Retagging Joyce’s dialogue

yellwork commented 7 years ago

This is a to-do issue to pick out the various tasks discussed in #9:

[x] Convert all double-hyphen dialogue dashes to the quotation dash or horizontal bar.
[x] Shift the </said> tags in <said>―</said> structures to the end of character speech. Add all intermedial <said> tagging.
[x] Proof the </said> tagging for every episode. How? We will visualize all of the episodes in a browser and colour just the </said> tagged dialogue. Episodes remaining: 1. “Telemachus” 2. “Nestor” 3. “Proteus” 4. “Calypso” 5. “Lotus Eaters” 6. “Hades” 7. “Aeolus” 8. “Lestrygonians” 9. “Scylla and Charybdis” 10. “Wandering Rocks” 11. “Sirens” 12. “Cyclops” 13. “Nausicaa” 14. “Oxen of the Sun” 15. “Circe” 16. “Eumaeus” 17. “Ithaca” 18. “Penelope”
[x] Disambiguate the appropriate <emph> to <said> tagging. [there might be a few other stragglers]
[x] Add @who attribution for every instance of <said> (or in “Circe” <sp>). Use character names for the values.
[ ] Switch @who values to @xml:id.
[ ] Compile a <listPerson> dossier of speakers.

c-forster commented 7 years ago

Having a to-do list for this seems wise. FYI: The following ack one-liner will extract names from the who attribute of said tags.

ack -o "(?<=<said who=\")[\w\'\. ]*" *.xml

This will compile a sorted list of all the names across the corpus:

ack -ho "(?<=<said who=\")[\w\'\. ]*" *.xml | sort | uniq

I was using it as a sanity check to catch misspellings when I marked up "Telemachus."

Could we also assign, or let people claim, episodes to mark up with dialogue on this, or another issue? I am going to tackle another episode as soon as I can, and want to avoid reduplicating labor.

yellwork commented 7 years ago

Good idea. Can we formally assign them or do we just call dibs here?

After you started <said> tagging, Chris, I snagged a lot of the low-hanging fruit (the less chatty, shorter episodes). Claiming the longer ones now makes sense because they’re likely to take a considerable bit of time to mark up.

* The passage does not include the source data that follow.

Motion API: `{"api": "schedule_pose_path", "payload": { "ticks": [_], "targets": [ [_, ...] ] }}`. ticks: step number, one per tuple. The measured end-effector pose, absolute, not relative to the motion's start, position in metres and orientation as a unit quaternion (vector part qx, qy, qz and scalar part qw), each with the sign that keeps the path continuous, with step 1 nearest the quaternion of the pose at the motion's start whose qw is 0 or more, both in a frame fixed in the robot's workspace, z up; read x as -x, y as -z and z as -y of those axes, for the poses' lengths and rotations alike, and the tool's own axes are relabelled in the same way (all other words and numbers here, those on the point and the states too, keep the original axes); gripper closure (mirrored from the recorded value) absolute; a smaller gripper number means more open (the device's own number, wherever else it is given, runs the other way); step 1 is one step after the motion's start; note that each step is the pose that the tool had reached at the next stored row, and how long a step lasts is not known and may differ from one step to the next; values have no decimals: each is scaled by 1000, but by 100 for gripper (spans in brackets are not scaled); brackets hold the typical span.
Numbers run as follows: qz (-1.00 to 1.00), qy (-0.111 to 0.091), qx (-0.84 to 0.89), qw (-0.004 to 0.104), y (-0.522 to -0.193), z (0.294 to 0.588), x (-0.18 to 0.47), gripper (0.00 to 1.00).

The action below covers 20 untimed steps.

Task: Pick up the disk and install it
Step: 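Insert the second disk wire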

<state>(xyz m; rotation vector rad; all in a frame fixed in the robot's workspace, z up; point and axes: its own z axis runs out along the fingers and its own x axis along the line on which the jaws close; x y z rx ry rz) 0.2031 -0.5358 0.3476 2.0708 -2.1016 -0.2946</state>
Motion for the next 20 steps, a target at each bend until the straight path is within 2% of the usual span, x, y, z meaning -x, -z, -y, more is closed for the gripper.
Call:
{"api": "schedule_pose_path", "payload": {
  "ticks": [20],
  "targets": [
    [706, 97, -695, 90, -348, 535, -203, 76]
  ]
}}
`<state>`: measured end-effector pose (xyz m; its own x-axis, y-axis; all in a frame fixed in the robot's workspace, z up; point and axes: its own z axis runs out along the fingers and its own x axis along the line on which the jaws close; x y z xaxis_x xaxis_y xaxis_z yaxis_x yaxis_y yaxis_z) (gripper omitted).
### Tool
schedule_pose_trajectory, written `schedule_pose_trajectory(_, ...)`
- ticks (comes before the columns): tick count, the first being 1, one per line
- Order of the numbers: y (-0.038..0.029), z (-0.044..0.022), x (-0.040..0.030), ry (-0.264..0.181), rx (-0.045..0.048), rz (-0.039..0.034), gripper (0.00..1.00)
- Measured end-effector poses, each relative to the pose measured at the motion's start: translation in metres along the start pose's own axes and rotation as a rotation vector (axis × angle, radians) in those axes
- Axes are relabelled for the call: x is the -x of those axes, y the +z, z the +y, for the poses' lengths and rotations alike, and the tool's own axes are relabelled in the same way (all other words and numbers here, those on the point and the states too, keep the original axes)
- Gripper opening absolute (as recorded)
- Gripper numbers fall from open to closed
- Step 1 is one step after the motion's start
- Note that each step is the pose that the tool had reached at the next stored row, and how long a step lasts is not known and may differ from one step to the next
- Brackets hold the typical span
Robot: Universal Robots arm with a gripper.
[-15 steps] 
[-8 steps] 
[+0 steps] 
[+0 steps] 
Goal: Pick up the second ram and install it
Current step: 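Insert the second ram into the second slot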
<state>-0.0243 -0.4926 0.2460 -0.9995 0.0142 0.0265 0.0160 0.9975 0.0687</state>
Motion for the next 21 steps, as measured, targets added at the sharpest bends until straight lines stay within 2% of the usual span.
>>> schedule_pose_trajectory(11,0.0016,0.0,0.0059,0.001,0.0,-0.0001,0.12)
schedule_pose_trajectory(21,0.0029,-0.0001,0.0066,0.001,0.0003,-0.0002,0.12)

Those ack commands will come in very handy once we start figuring out the speaking parts.

yellwork commented 7 years ago

Going to do the @who attribution on “Proteus” now.

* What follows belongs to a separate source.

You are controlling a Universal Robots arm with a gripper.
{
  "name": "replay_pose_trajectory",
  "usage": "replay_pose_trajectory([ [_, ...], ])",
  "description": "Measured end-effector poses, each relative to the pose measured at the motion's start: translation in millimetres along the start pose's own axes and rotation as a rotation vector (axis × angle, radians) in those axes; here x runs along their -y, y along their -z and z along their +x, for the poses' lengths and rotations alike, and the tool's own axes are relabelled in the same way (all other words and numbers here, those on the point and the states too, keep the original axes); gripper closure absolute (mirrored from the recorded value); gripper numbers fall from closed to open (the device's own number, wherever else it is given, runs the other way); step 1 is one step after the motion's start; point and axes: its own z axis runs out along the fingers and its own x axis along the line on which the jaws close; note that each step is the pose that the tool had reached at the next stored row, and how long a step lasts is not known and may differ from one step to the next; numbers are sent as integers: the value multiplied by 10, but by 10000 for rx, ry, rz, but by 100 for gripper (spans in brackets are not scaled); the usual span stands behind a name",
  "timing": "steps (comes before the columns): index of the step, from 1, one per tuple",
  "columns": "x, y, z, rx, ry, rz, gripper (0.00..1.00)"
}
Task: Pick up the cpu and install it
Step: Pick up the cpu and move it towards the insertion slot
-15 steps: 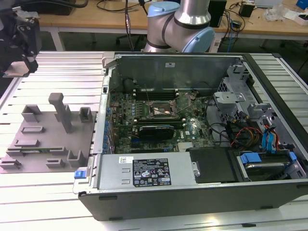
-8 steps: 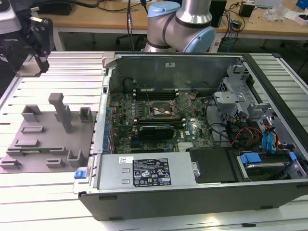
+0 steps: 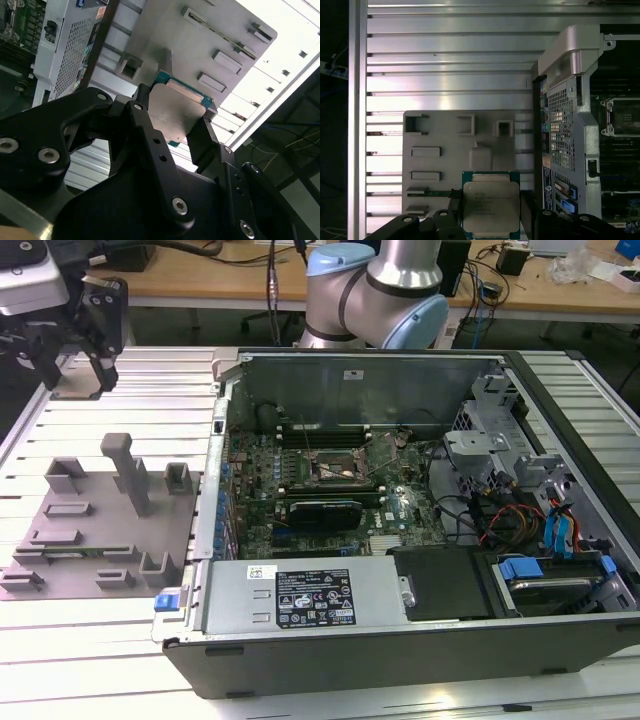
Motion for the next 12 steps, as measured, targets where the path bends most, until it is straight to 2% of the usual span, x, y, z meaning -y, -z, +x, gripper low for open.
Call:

yellwork commented 7 years ago

Going to tackle @who on “Aeolus” now.

JonathanReeve commented 7 years ago

@c-forster, that ack hack is great. I use ag, "The Silver Searcher," myself, and was able to get it to work the same way using ag --nofilename -o "(?<=<said who=\")[\w\'\. ]*" *.xml | sort | uniq. I'll put this into a makefile so that we can run these sorts of things easily.

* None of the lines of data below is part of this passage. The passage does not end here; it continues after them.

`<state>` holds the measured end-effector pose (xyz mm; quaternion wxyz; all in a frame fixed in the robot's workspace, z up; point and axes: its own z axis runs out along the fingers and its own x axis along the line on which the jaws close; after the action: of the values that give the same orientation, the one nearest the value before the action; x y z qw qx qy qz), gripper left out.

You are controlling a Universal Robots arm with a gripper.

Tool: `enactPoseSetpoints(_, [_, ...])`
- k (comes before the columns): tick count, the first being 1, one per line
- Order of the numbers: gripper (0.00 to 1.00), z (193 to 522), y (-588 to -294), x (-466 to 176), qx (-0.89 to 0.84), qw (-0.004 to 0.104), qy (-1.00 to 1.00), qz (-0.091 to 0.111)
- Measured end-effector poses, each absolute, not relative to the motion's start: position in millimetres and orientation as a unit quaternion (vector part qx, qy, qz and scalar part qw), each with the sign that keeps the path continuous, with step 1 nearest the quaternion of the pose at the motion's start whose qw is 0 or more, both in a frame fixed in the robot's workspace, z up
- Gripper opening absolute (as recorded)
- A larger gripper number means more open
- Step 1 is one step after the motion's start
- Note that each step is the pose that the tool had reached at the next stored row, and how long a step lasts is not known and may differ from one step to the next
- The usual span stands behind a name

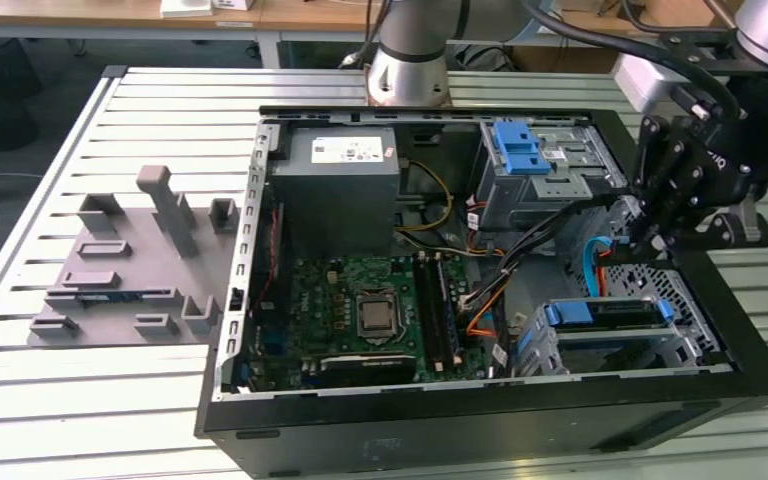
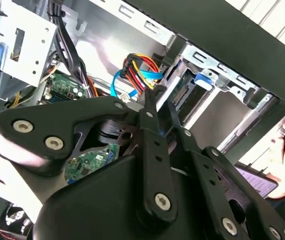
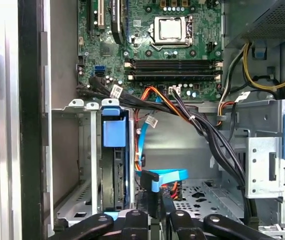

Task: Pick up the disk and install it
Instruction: 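Insert the first disk wire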

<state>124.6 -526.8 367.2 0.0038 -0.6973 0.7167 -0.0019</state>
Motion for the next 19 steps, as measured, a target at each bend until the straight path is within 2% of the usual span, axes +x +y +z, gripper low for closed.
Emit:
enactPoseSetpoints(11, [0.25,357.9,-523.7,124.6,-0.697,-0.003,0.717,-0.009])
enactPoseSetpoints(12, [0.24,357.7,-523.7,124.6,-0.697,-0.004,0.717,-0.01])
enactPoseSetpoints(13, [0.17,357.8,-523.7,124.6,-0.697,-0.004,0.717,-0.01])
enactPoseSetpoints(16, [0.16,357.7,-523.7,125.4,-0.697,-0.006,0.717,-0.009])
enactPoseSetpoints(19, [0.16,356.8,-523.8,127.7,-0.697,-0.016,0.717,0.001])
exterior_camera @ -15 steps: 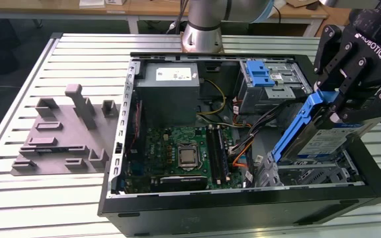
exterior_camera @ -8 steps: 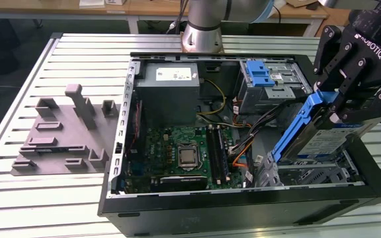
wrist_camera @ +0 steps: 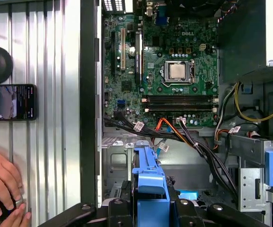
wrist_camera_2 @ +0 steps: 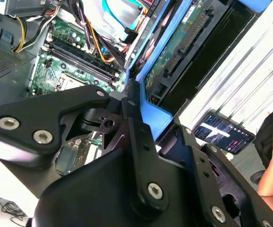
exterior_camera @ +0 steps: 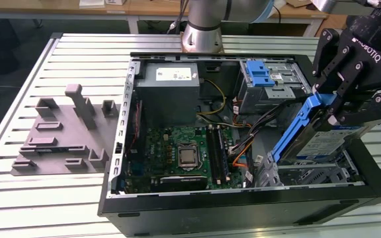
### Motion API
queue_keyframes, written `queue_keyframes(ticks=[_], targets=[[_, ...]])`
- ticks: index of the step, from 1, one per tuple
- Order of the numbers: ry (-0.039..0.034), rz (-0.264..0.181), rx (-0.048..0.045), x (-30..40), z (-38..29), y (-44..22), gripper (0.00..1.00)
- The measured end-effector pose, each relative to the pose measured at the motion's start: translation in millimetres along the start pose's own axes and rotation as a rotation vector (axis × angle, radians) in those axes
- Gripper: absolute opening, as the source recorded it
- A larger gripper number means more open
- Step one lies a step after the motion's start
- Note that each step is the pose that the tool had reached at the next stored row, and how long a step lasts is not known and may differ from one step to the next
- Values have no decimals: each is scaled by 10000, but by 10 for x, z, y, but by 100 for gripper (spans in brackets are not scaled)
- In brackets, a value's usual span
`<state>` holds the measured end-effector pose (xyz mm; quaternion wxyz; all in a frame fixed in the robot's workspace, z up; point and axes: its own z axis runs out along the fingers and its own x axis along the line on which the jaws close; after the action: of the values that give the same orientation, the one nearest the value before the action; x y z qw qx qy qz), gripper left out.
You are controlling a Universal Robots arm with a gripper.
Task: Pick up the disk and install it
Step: 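Insert the disk into the insertion slot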
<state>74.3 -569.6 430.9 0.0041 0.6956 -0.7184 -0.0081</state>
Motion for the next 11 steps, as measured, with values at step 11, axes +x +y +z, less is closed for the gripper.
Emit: queue_keyframes(ticks=[11], targets=[[0, 0, 0, 0, 59, -1, 36]])
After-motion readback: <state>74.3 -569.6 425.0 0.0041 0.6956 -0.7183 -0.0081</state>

yellwork commented 7 years ago

I’m simplifying this. A ⟨listPerson⟩ for the entire novel would be incredible, but … too much work for now. So I’m going to switch all @who values to character initials and put the key in the separate plaintext file persons.txt.

JonathanReeve commented 7 years ago

Sounds good. I'm not seeing the key in persons.txt, though? Anyway when it's there, if it's in some kind of regular format, like comma- or tab-separated, then it'll be easy to make a list of these keys to add to the header.

yellwork commented 7 years ago

I’m doing it all offline while I go through all eighteen episodes. I’ll merge them all into the repository once done.

My local persons.txt looks like this:

db [tab]Davy Byrne dbc [tab]Davy Byrne's curate dbm [tab]D.B. Murphy dd [tab]Dan Dawson did [tab]Dilly Dedalus

That could be the basis for a <listPerson> – information I’d love to see added but too much for us right now (I feel).

JonathanReeve commented 7 years ago

Awesome, sounds great.

Ronan Crowley notifications@github.com writes:

I’m doing it all offline while I go through all eighteen episodes. I’ll merge them all into the repository once done.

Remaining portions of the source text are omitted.